[Input data — start]
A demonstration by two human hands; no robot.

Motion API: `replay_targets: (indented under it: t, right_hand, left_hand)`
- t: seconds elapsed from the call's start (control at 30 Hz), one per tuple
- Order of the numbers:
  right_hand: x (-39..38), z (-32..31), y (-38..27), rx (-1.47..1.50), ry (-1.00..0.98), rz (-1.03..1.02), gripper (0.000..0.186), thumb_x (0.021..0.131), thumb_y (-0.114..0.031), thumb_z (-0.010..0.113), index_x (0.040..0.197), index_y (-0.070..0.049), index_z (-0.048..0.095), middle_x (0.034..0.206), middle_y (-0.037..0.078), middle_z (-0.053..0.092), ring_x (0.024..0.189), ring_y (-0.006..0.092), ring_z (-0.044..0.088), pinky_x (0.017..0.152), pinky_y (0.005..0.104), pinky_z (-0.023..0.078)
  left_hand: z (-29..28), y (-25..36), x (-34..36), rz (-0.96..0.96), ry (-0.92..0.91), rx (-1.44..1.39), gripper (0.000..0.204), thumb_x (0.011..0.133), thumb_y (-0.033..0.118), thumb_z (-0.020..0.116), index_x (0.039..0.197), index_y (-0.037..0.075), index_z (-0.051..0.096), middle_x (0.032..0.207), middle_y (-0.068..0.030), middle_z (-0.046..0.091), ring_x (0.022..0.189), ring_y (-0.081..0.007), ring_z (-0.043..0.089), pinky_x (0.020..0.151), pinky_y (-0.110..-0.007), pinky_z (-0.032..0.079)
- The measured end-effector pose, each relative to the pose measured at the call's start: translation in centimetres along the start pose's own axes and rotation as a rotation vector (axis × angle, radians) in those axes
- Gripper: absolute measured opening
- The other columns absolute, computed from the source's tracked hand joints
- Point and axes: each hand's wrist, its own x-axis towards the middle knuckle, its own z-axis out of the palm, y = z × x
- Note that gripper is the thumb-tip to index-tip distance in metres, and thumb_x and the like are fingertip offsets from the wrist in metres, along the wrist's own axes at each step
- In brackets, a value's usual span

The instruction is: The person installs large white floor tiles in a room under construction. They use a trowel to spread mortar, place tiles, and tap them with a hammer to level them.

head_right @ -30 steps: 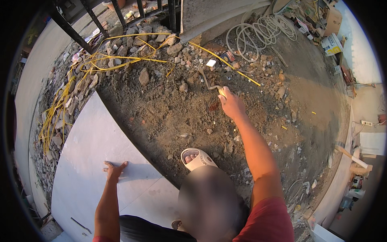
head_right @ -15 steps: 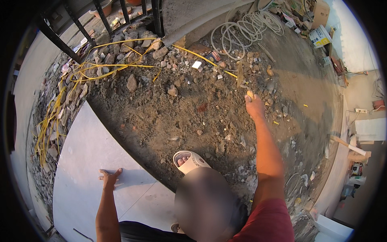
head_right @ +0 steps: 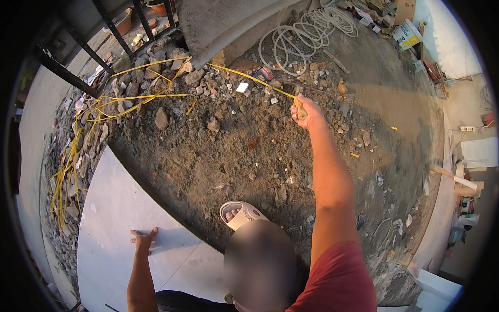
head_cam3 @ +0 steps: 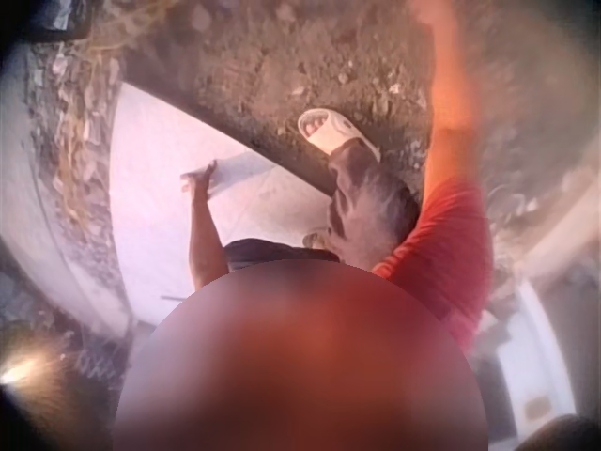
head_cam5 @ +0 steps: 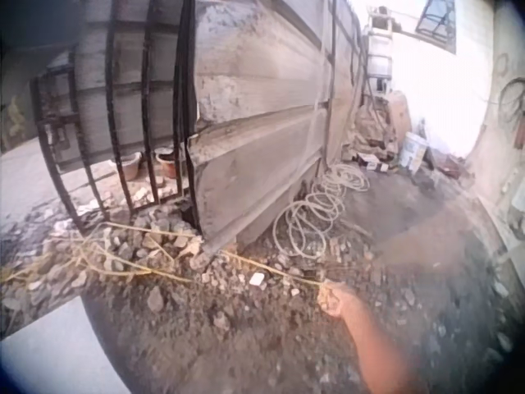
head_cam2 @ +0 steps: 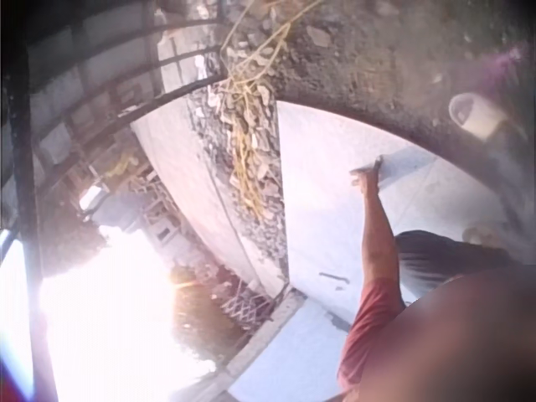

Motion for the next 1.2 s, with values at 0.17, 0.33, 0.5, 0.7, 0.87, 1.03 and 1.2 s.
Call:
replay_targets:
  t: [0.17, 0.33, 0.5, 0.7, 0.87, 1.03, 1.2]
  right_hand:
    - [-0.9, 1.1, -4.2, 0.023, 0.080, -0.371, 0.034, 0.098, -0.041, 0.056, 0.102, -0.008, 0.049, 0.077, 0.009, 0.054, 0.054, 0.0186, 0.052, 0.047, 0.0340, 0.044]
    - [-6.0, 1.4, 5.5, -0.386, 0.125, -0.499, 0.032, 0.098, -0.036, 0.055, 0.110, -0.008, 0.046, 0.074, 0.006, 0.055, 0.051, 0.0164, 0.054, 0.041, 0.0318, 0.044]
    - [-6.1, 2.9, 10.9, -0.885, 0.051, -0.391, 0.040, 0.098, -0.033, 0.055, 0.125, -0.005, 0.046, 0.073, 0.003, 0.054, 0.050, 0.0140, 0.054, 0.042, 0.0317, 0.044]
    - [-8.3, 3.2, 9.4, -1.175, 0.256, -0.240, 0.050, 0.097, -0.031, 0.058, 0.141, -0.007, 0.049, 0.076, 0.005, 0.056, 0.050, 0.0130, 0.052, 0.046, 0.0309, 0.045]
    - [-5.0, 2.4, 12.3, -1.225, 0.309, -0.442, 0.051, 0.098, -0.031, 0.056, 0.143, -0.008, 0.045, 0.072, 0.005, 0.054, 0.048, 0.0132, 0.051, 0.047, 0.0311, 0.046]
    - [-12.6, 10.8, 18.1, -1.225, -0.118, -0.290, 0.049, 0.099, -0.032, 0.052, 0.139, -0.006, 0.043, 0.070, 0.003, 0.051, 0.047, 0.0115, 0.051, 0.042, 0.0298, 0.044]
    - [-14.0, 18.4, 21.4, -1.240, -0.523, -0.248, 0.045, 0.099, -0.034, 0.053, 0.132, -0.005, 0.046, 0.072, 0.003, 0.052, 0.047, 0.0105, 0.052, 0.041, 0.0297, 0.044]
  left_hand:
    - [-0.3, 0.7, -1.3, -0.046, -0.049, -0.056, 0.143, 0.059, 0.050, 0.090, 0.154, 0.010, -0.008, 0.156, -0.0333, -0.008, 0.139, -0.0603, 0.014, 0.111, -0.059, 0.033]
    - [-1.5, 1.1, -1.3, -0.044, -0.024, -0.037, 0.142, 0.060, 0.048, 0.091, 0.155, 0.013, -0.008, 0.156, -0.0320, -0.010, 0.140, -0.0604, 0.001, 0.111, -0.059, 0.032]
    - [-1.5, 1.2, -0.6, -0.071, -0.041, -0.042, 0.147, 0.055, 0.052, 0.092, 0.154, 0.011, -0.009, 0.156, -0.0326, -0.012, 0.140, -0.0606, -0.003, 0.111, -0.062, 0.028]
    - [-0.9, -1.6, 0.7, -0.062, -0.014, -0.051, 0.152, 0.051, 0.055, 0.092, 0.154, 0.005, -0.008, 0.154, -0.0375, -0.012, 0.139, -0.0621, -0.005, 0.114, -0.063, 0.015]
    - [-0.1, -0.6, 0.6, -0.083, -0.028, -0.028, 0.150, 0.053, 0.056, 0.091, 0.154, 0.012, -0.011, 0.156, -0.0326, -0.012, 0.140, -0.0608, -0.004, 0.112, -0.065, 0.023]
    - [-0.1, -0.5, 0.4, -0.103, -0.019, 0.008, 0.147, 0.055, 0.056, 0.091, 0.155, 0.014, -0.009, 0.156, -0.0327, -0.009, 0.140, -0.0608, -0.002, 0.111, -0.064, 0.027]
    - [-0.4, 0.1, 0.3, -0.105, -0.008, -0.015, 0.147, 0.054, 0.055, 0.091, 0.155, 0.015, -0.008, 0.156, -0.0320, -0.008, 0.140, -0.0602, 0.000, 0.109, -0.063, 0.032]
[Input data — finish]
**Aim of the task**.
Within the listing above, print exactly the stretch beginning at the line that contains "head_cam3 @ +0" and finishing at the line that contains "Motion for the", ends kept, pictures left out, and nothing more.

**Exercise answer**.
head_cam3 @ +0 steps: 
head_cam5 @ +0 steps: 
head_cam2 @ +0 steps: 

Motion for the next 1.2 s, with values at 0.17, 0.33, 0.5, 0.7, 0.87, 1.03 and 1.2 s.

Nothing else is required to complete the output.